The barbecue which I rather over ambitiously built there many years ago is yet another one of those abandoned, crumbling monuments to my gift for turning a blind eye, bits falling off steadily. And how the hydrangeas planted beyond have survived since the whole watering system around that bit of garden gave up the ghost a few years ago is anybody’s guess: presumably it’s their water-retaining weed-cover that has saved them.
And that’s what I see beyond my bank of sweet-smelling Felicia roses (once again splendidly in flower, I must point out): neglect and disorder. Let’s see if I can rectify the situation.
We had my least favourite people lurking in the fields and valley yesterday: hunters. After last year’s tragedy there was a noticeable charm offensive – on their part, of course, not mine.
I was stopped as I drove up to town by one of their number who pointed out that he hadn’t come down early in the morning to warn me that they’d begin shooting mid-morning “because I didn’t want to wake you up.” When did that ever stop them before? Winter Sundays for me are synonymous with being startled out of bed by sun-rise gunfire.
And the old-timer they posted a couple of levels down in the field to ‘protect’ me was singularly disquieting. “We won’t shoot towards the house, I promise we won’t,” he repeated, swinging his gun round and pointing it in my general direction each time I emerged on to my terrace. Well thanks guys. That’s very reassuring.
It was this outlier who in the end got the beast – or at least one of the beasts they shot yesterday. It was a weird noise which shot (haha) me out of my seat: a very old-fashioned shotgun noise as opposed to the echoing boom of the high-precision weapons that the younger hunters favour. When I looked out a massive boar was rolling in the bottom field, dogs worrying it as it writhed. At times boar are a regular sight on our field but I hadn’t seen any down there for months – a very sad way to see the first one of the season.
Thirty six non-stop hours in London last week were just about enough to sate any desire I might have felt for a bit of dirty air and urban crush. It was warm there too, and unseasonably sunny. Semi-naked Brits were much in evidence in parks, and immediately post-work all streets outside pubs were completely impassable.
We snatched our chance to compare and contrast Bellini and Mantegna which was superb and fascinating but of course we are spoiled for art.
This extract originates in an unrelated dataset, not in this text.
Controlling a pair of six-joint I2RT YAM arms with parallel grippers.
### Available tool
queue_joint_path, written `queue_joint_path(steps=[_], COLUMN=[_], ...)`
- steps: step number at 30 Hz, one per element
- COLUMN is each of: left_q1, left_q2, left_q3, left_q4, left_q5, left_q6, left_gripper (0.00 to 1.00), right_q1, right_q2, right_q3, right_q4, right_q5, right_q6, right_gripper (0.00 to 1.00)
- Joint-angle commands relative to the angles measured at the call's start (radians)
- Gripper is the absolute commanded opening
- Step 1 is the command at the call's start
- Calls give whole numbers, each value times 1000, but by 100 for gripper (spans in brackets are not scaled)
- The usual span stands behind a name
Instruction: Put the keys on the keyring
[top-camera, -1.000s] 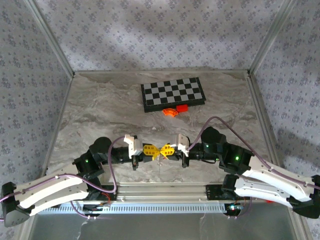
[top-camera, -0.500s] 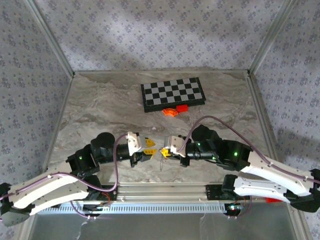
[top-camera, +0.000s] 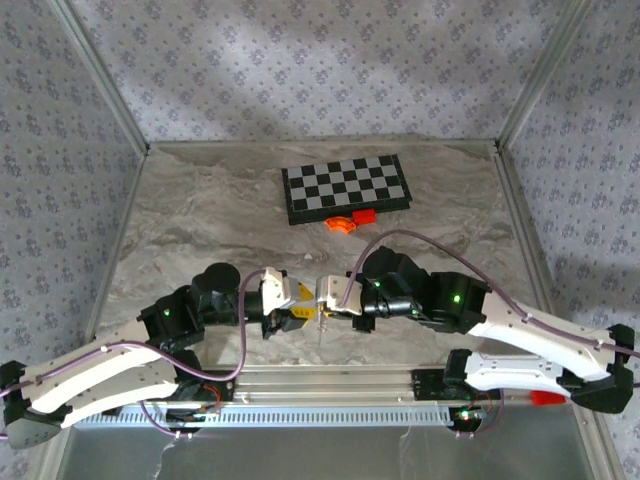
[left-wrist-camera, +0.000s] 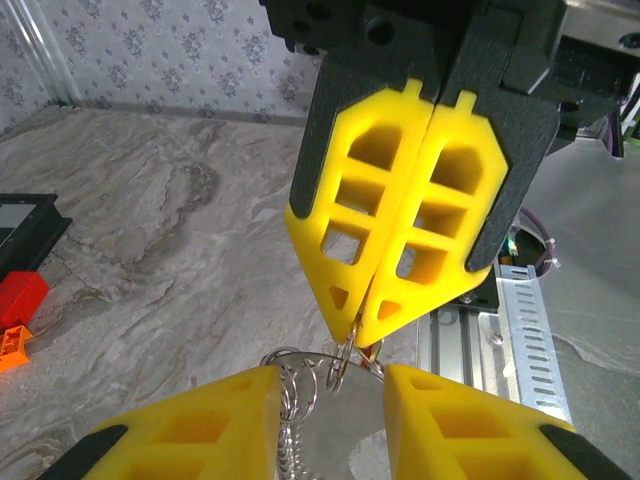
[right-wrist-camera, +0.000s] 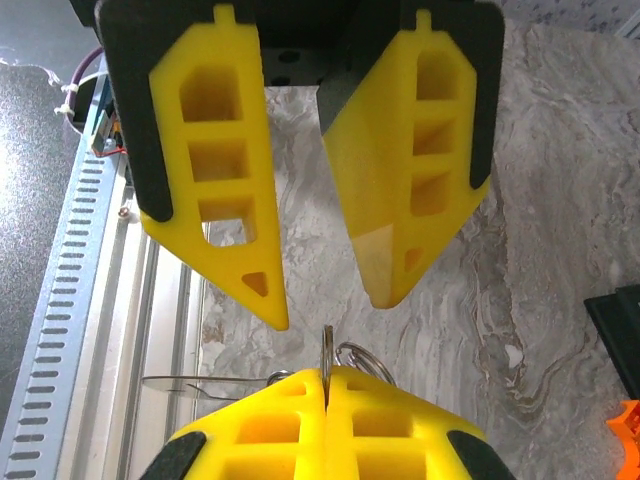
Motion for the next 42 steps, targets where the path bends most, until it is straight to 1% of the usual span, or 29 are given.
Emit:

So it was our trip to the National Theatre which stood out. Because for all that our little theatre here does its very best (and theatres in Rome and Florence of course have rather more to offer), when I do finally get to the theatre I realise how much I miss it.
Antony and Cleopatra: a superb Ralph Fiennes, a truly marvellous Sophie Okonedo. Shakespeare could have tightened up the second half a little, but this production was so fantastic that even the on-off to-fro battle scenes were acceptable. It brought home – as any good production of Shakespeare does – how amazingly relevant he remains. In modern dress, exploring the temptations and foolishness of declining masculinity, and the machinations of politics, especially when mixed with passion – there was much to take home.